Utpal M. Dholakia, the George R. Brown Professor of Marketing at Rice University, recently published an article on Psychology Today’s The Science of Behavior blog expressing opinions on “How to Make Bike-Sharing More Popular.” He writes, although public transit has not been the most popular form of transportation, bike-sharing is a “breath of fresh air.” He wants it to succeed and offers his expert advice.
After explaining what bike-sharing is, for those unfamiliar, he continues explaining the potential benefits of bike-sharing programs. Consumer control over destination and route, health benefits, virtuous self-esteem, and financial attraction are all cited. Consumer control? Traveling from point A to point B is essentially the cyclist’s sole responsibility – good or bad. Health benefits? Of course cycling is healthier than sedentary forms of transit. Virtuous self-esteem? The traveler may feel a welling of pride while choosing a healthier, cleaner alternative. Financial attraction? Due to government subsidies, bike-sharing is likely the cheapest transportation alternative on the market.
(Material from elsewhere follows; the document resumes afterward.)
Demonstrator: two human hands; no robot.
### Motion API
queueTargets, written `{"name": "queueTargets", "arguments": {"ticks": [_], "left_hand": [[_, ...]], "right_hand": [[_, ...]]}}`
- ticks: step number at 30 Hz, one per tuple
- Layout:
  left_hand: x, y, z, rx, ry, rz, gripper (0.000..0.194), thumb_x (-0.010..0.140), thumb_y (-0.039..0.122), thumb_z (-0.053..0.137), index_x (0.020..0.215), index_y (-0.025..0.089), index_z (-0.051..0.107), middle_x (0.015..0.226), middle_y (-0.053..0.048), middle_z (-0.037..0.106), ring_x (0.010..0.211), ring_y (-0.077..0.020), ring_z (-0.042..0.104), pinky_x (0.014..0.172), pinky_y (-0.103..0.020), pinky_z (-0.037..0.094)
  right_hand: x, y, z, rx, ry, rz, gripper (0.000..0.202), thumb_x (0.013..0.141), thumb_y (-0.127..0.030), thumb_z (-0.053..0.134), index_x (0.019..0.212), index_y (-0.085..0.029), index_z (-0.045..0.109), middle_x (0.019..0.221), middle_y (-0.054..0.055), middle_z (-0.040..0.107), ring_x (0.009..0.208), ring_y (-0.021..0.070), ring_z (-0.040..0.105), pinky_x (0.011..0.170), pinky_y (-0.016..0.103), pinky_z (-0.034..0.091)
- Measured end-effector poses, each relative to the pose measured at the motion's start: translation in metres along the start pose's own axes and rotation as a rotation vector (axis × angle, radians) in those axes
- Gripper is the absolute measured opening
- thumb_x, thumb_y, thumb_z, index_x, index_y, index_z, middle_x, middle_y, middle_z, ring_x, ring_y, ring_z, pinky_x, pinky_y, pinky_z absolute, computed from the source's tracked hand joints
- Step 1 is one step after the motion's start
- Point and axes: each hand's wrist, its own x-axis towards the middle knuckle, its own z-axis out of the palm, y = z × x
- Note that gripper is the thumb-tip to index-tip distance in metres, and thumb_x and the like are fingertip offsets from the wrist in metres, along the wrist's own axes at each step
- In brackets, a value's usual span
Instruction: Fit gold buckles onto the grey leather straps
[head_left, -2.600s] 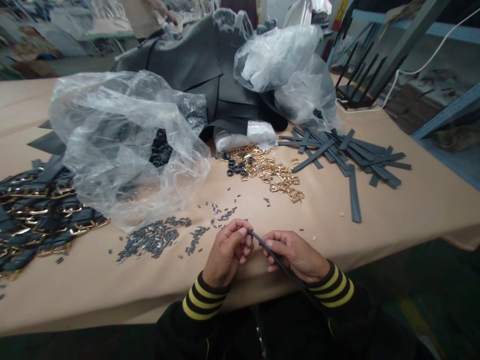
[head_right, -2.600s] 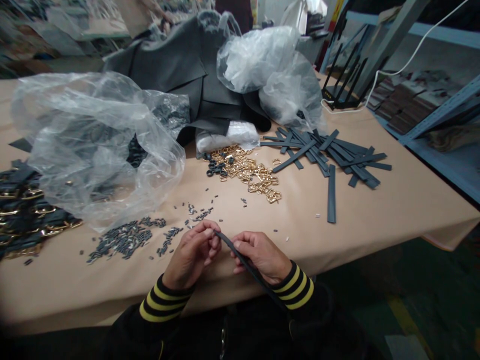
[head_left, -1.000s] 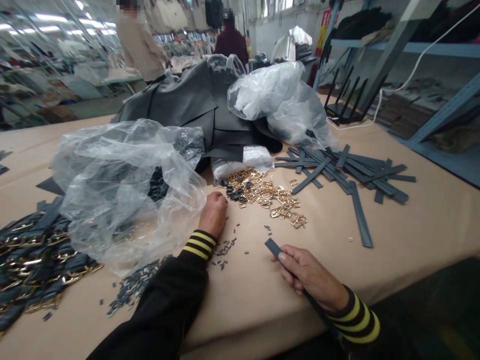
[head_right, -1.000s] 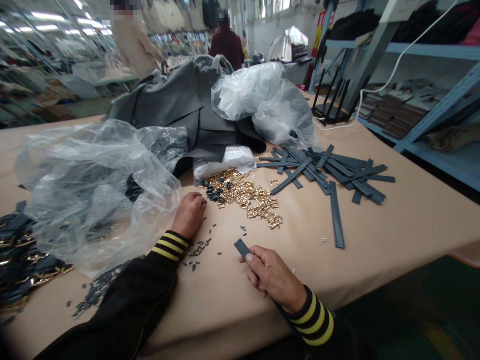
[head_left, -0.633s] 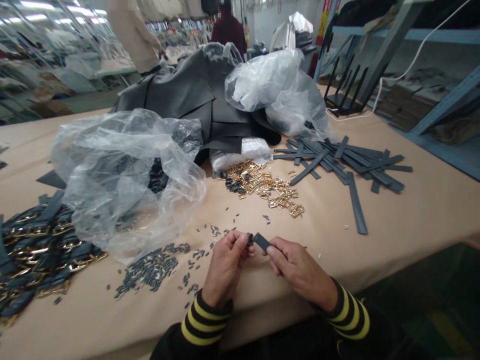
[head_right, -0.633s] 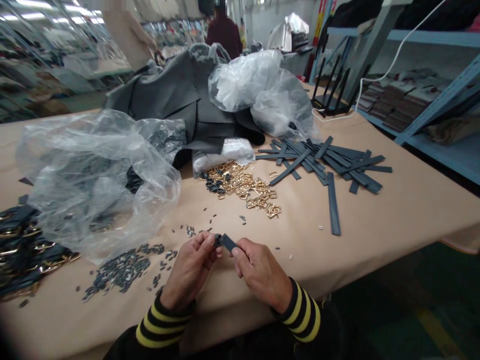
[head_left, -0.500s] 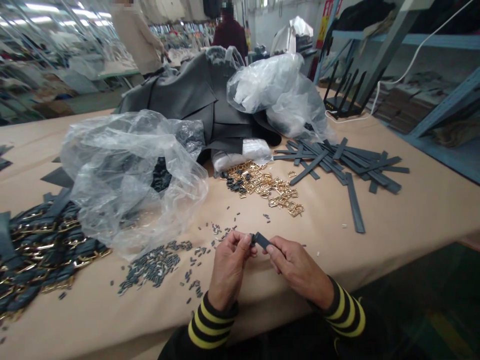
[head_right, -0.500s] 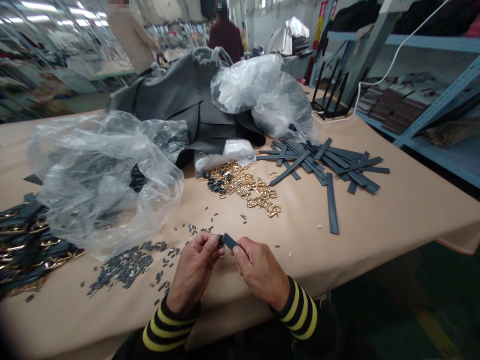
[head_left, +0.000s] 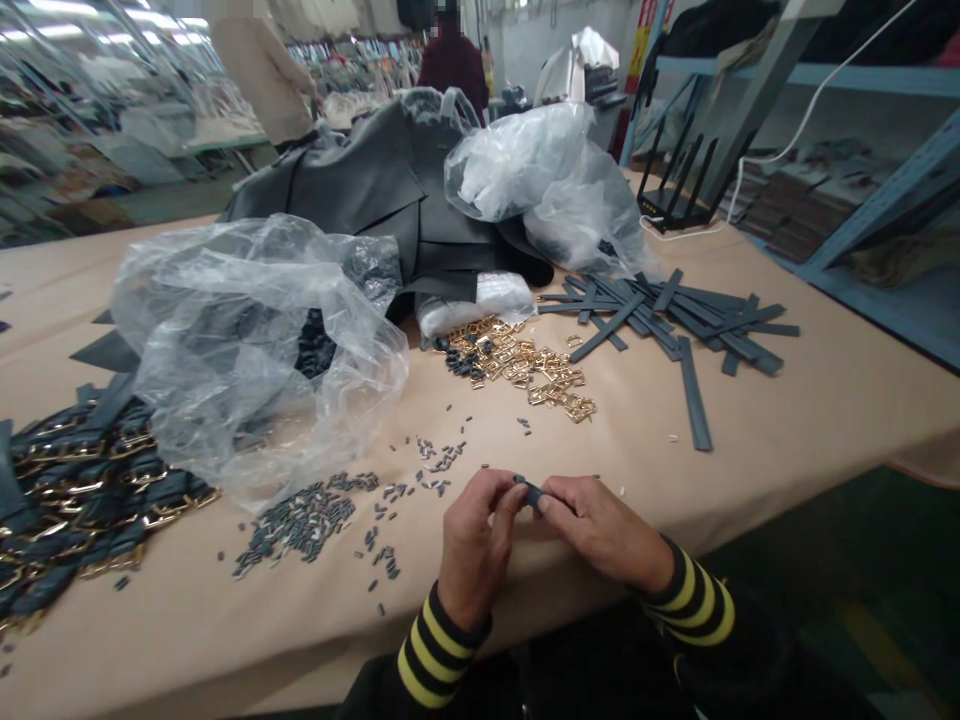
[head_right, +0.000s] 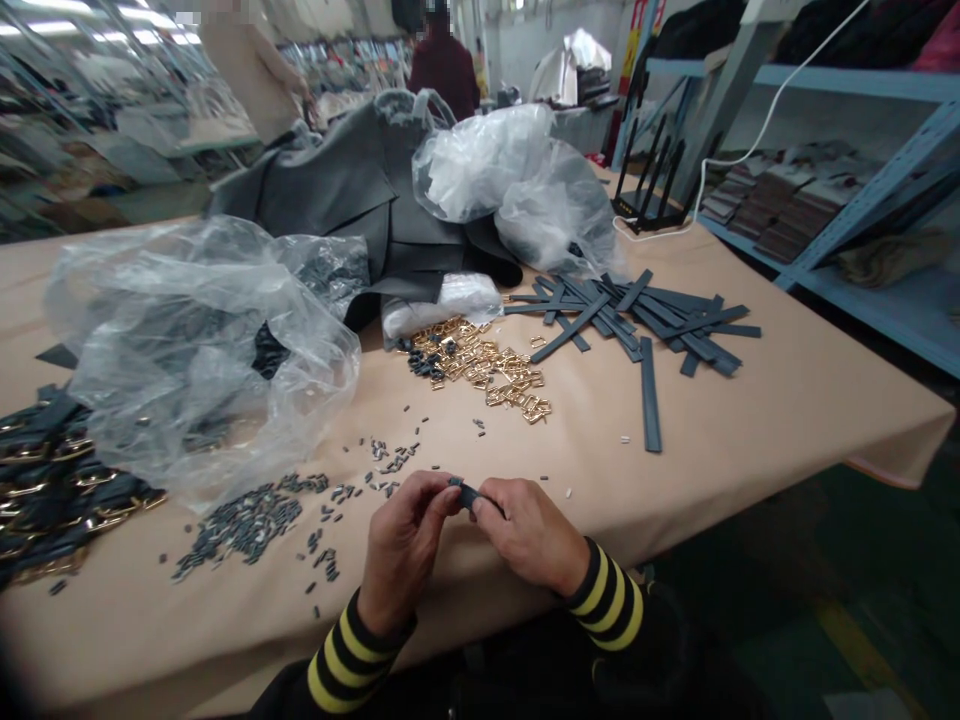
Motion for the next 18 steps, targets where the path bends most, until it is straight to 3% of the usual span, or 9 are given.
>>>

Whatever the benefits, Dholakia speculates on the rather low number of bike-sharers. Why is bike-sharing having a tough time gaining steam in certain areas? Citing a study conducted by Rice University’s own Kinder Institute of Urban Research, he writes that fewer than 2,000 weekly cycle checkouts are reported across Houston’s bike-sharing system. This of course represents a drop in the ocean when compared to a nationwide or international study.
He goes on to speculate as to why Houston residents, and urban citizens in general, are cautious about bike-sharing – or even just riding a bike. In his opinion, safety is a overwhelming concern when it comes to a person deciding to make a switch to cycling.
In Houston, an investigation states that there were 950 crashes and 213 hit-and-runs in a single year involving cyclists with little or no repercussions for the motorists involved. In May 2015, a cyclist was hit and killed during a memorial for another cyclist who had been struck by a car and killed. A quote from Bicycling magazine regarding the city, “In traffic-snarled Houston, where two-thirds of the population is overweight and nearly one-quarter lives below the poverty line, cycling makes sense. But debris and potholes mar the sliver thin bike lanes. Drivers don’t look, or don’t care.”
Dholakia mentions nationwide studies as well. Over 700 American cyclists were killed and over 48,000 injured in 2013 and one estimate put the risk of being injured while riding a bike at 13 times more than when in an automobile.
He believes bike-sharing ventures should address the risk and educate their customers and potential customers instead of ignoring the issue or sweeping it under the rug. The perception of risking bodily harm may be the single biggest obstacle when it comes to the popularity of bike-sharing. According the interpretation of research done by consumer psychologists over the last quarter century, Dholakia lays out what he believes needs to be done in order for bike-sharing to be successful.
First, “bring issues of safety and rider risks out in the open.” Shed light on the issues and explain how they are being addressed. Second, “understand the degree of risk perceived by different potential rider groups.” Identify demographics most likely to view urban cycling as low-risk and market towards them. Lastly, identify the city areas where riders’ perceived and actual risk for injury is low. He suggests placing docking stations near safer, more cyclist-friendly areas rather than just shooting for high-density population areas.
Dholakia wants bike-sharing to succeed. Not only in Houston but beyond. “Unless consumer perceptions that cycling in an urban area is a risky enterprise are dealt with successfully, chances are that bike-sharing programs may never grow beyond a small niche service. They will fail to realize their full potential,” he concludes. Certainly well thought and delivered opinions that ought to get any cycling enthusiast’s wheels turning.